• Study material:
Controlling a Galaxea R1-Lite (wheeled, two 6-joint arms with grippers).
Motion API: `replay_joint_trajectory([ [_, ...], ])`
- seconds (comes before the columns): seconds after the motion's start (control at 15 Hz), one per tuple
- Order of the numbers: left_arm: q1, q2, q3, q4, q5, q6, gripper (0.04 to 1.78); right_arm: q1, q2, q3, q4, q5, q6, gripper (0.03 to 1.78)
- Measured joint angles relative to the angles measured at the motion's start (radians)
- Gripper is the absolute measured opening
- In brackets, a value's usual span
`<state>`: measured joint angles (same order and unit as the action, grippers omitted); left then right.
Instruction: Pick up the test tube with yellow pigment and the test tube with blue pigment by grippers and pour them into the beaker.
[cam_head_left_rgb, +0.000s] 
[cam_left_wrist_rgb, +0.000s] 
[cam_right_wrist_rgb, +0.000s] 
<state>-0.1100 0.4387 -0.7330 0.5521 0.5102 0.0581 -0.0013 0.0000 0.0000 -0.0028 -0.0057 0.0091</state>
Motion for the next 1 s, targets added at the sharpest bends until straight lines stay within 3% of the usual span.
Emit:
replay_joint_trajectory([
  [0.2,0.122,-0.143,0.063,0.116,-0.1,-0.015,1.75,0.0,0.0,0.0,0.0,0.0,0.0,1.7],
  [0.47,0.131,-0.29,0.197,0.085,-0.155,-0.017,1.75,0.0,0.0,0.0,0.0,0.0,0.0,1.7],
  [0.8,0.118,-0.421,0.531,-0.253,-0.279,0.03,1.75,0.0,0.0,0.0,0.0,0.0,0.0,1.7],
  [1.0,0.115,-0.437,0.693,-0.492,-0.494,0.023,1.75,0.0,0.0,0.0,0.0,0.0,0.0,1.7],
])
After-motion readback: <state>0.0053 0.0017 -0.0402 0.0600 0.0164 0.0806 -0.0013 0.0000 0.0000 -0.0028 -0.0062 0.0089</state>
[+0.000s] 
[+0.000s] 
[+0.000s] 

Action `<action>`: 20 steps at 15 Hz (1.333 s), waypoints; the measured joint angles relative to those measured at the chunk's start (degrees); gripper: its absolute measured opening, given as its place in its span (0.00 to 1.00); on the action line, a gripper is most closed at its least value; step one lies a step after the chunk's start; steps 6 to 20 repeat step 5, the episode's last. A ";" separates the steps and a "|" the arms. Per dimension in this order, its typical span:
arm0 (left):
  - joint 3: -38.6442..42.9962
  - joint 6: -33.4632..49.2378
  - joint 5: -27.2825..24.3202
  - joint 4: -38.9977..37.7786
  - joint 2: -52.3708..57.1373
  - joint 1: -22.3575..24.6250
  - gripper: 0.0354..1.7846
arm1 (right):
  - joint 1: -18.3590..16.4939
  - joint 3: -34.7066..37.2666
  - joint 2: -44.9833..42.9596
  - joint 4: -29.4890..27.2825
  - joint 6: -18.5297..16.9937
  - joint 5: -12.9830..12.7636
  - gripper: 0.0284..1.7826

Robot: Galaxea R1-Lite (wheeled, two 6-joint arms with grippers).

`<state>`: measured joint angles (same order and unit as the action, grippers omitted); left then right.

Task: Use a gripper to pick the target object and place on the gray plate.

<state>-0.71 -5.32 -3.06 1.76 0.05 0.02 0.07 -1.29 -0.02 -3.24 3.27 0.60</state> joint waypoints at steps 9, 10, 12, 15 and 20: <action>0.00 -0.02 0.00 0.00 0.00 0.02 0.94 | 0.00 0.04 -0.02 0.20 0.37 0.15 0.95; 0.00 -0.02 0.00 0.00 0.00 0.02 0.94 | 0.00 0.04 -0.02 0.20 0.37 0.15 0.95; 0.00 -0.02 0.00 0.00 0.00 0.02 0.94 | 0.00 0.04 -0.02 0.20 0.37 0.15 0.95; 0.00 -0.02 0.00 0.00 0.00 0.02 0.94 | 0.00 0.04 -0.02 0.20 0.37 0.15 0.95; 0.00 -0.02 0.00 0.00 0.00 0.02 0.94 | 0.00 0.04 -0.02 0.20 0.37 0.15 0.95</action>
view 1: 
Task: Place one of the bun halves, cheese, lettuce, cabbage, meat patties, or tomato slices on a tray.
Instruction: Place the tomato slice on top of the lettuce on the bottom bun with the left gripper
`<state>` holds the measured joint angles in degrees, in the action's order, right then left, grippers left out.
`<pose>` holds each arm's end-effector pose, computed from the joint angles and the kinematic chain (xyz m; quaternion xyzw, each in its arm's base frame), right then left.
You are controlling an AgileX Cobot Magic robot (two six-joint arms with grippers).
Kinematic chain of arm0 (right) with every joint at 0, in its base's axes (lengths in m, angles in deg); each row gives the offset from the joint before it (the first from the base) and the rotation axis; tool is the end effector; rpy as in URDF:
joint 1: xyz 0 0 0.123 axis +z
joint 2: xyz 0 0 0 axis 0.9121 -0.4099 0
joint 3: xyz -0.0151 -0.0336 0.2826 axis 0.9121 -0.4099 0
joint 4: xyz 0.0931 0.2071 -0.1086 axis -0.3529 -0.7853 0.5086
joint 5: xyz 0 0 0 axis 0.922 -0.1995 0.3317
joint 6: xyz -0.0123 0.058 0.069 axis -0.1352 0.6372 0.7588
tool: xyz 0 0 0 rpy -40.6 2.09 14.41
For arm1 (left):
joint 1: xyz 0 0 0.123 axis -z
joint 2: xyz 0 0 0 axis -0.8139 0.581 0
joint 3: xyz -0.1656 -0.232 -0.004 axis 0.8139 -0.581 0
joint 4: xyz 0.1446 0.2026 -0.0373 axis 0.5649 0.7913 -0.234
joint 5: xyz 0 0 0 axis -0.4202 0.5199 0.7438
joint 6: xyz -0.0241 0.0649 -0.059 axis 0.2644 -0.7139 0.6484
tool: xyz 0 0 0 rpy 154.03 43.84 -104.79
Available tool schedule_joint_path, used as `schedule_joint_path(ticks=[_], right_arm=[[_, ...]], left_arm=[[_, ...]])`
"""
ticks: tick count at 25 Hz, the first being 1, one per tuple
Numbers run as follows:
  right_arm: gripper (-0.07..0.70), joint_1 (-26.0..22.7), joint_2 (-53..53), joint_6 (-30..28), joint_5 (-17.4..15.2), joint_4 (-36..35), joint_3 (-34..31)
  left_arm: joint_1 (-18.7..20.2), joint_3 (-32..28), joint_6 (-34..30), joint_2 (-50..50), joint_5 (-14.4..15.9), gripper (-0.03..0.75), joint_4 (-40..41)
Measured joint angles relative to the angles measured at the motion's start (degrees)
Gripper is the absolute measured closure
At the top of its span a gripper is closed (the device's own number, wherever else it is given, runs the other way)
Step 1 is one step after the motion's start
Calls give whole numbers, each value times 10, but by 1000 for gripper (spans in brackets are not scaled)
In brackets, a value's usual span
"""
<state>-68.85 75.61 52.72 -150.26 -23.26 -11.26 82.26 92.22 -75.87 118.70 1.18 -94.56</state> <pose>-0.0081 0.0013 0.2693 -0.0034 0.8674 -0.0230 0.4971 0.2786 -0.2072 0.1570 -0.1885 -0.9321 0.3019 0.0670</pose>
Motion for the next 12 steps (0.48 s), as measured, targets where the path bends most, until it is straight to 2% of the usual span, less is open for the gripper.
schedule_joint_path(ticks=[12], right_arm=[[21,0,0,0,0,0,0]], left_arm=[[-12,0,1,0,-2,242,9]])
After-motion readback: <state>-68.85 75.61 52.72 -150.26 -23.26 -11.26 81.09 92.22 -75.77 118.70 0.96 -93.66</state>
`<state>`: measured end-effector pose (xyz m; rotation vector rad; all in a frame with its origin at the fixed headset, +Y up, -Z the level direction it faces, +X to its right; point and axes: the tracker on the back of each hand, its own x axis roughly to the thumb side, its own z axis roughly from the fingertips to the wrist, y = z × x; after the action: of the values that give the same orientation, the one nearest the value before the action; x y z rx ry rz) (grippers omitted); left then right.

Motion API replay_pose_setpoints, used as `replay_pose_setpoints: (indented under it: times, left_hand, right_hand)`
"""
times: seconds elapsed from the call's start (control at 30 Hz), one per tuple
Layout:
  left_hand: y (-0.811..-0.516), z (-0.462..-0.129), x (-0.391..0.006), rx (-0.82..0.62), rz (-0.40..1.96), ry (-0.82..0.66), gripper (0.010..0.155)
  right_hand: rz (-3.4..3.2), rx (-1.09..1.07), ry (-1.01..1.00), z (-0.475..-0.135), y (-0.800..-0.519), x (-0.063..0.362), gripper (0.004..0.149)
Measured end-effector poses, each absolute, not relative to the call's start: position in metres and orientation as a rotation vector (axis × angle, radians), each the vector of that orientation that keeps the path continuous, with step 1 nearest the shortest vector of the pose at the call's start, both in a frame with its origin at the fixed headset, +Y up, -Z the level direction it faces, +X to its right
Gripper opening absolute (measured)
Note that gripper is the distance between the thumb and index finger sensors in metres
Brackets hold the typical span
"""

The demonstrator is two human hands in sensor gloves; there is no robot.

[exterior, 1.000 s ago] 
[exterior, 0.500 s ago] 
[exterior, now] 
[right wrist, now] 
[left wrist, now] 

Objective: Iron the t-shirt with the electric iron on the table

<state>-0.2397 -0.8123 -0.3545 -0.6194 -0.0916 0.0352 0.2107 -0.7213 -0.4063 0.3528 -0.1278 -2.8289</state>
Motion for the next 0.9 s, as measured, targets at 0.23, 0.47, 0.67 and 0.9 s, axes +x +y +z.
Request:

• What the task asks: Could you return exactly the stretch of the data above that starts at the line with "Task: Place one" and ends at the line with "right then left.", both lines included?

• Reply:
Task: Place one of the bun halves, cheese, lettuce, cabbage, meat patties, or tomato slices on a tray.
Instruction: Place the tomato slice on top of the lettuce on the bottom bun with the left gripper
`<state>` holds the measured joint angles in degrees, in the action's order, right then left, grippers left out.
`<pose>` holds each arm's end-effector pose, computed from the joint angles and the kinematic chain (xyz m; quaternion xyzw, each in its arm's base frame), right then left.

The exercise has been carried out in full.